99%-tile latency of unary requests
histogram_quantile(0.99,
sum(rate(grpc_server_handling_seconds_bucket{job="foo",grpc_type="unary"}[5m])) by (grpc_service,le)
)
For job="foo"
, returns an 99%-tile quantile estimation
of the handling time of RPCs per service. Please note the 5m
rate, this means that the quantile
estimation will take samples in a rolling 5m
window. When combined with other quantiles
(e.g. 50%, 90%), this query gives you tremendous insight into the responsiveness of your system
(e.g. impact of caching).
percentage of slow unary queries (>250ms)
100.0 - (
sum(rate(grpc_server_handling_seconds_bucket{job="foo",grpc_type="unary",le="0.25"}[5m])) by (grpc_service)
/
sum(rate(grpc_server_handling_seconds_count{job="foo",grpc_type="unary"}[5m])) by (grpc_service)
) * 100.0
For job="foo"
calculate the by-grpc_service
fraction of slow requests that took longer than 0.25
seconds. This query is relatively complex, since the Prometheus aggregations use le
(less or equal)
buckets, meaning that counting "fast" requests fractions is easier. However, simple maths helps.

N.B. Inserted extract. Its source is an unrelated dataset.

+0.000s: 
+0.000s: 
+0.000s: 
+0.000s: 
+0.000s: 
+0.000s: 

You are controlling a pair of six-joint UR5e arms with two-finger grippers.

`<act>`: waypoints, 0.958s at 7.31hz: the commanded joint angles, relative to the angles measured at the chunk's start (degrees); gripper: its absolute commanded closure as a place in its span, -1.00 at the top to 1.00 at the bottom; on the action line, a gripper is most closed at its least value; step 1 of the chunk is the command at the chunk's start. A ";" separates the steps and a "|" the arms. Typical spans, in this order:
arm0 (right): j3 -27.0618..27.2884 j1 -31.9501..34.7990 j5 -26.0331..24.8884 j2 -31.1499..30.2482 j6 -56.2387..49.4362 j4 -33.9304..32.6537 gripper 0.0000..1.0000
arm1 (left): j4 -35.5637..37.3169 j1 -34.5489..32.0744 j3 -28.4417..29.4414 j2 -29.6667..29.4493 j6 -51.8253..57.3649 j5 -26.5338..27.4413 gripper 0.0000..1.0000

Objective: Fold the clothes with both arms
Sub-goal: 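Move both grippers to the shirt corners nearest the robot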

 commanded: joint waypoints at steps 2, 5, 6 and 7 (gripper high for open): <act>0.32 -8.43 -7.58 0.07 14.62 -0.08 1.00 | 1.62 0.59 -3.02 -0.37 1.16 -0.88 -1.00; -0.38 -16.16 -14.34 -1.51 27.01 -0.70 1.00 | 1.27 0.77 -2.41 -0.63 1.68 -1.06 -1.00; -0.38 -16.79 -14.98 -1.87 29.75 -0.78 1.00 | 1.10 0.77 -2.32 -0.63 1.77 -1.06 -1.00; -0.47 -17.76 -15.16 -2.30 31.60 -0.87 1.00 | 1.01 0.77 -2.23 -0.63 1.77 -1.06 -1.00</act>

This is an example of a query you would like to alert on in your system for SLA violations,
e.g. "less than 1% of requests are slower than 250ms".
Status
This code has been used since August 2015 as the basis for monitoring of production gRPC micro services at Improbable.
License
go-grpc-prometheus
is released under the Apache 2.0 license. See the LICENSE file for details.